Task - Would you retype the listing word for word, skipping its pictures?

Supplied information -
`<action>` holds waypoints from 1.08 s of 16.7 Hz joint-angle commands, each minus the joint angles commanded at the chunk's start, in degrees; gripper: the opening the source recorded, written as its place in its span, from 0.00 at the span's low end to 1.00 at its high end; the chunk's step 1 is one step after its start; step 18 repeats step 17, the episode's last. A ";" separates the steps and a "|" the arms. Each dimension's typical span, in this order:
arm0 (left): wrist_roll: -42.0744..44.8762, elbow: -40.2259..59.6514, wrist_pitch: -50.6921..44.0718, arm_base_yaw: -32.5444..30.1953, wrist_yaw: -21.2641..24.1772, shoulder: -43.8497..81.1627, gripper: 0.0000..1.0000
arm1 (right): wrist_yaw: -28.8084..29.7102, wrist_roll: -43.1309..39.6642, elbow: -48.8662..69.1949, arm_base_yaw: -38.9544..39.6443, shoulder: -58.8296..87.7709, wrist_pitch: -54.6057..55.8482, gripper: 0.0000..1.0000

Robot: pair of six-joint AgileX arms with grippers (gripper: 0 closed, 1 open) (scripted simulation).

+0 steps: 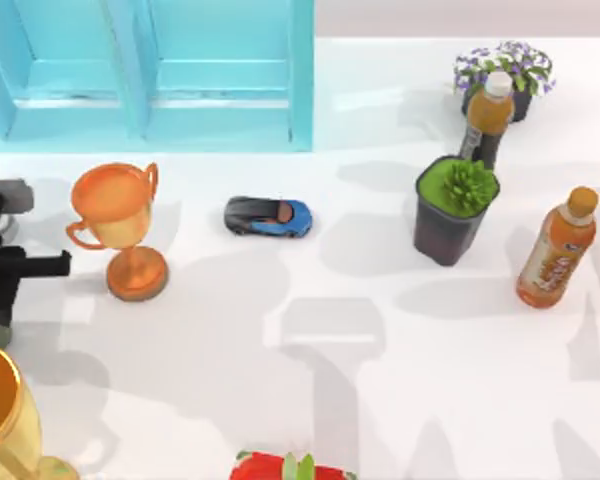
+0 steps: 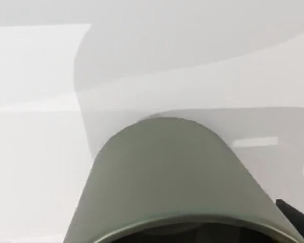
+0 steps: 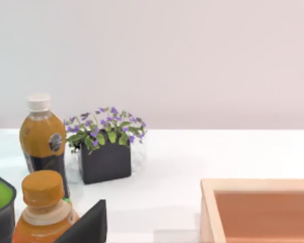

Response to the exercise -
`<action>` holds waypoints from 1.08 s of 16.7 Hz joint-angle commands, each minus the joint angles commanded at the chunk's start, in degrees; gripper: the opening the source recorded, written as its place in its span, from 0.00 at the span's low end to 1.00 at its high end; the chunk's step 1 is one step after its start; step 18 repeats step 17, the episode's last. A ";" separates the steps and a "|" the arms. Each dimension's typical span, in this order:
arm0 (left): wrist_roll: -42.0744..44.8762, elbow: -40.2259..59.6514, wrist_pitch: -50.6921..44.0718, arm_base_yaw: -32.5444..30.1953, wrist_yaw: -21.2641..24.1772, shoulder: -43.8497..81.1627, gripper: 0.0000..1.0000
arm1 (right): wrist_yaw: -28.8084..29.7102, wrist_roll: -43.1309..39.6642, elbow: -48.8662..69.1949, arm_base_yaw: -38.9544..39.6443, shoulder: -58.8296..87.7709, wrist_pitch: -54.6057..55.8482, gripper: 0.0000..1.0000

Robot: pair of six-joint AgileX arms with grippers (gripper: 0 closed, 1 open) (scripted simulation).

+0 steps: 
+0 steps: 
+0 steps: 

Nothing remains to be done, and the exercise is complete.